Task details ▸
Give again, word for word, every line below from the one that has "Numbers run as" through the one that has "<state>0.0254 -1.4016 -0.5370", both included, and no others.
--- Stored data Enclosed Below ---
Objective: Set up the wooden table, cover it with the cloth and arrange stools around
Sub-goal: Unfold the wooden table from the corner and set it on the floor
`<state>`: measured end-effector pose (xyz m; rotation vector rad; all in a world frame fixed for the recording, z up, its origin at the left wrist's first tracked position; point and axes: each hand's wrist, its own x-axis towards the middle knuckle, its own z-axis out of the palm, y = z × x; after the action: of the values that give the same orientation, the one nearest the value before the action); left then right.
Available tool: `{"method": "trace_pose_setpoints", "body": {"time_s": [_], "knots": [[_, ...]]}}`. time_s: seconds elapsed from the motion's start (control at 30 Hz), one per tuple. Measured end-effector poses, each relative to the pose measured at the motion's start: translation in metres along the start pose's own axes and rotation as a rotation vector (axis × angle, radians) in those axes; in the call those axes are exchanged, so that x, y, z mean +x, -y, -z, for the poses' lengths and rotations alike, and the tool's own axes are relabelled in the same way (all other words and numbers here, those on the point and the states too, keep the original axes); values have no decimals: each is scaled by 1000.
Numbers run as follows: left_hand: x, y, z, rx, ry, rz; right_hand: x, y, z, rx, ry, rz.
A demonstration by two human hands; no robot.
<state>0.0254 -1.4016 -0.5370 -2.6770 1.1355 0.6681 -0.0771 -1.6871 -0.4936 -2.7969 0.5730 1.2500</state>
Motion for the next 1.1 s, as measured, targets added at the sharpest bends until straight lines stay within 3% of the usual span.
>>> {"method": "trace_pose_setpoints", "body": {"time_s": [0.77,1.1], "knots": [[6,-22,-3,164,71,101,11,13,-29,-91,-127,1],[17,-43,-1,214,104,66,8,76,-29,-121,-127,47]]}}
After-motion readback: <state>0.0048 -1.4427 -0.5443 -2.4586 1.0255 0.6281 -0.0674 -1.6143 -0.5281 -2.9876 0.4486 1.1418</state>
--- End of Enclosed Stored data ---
Answer area ▸
Numbers run as follows: left_hand: x, y, z, rx, ry, rz; right_hand: x, y, z, rx, ry, rz.
A demonstration by two human hands; no robot.
<state>0.0254 -1.4016 -0.5370 -2.6770 1.1355 0.6681 -0.0771 -1.6871 -0.4936 -2.7969 0.5730 1.2500</state>

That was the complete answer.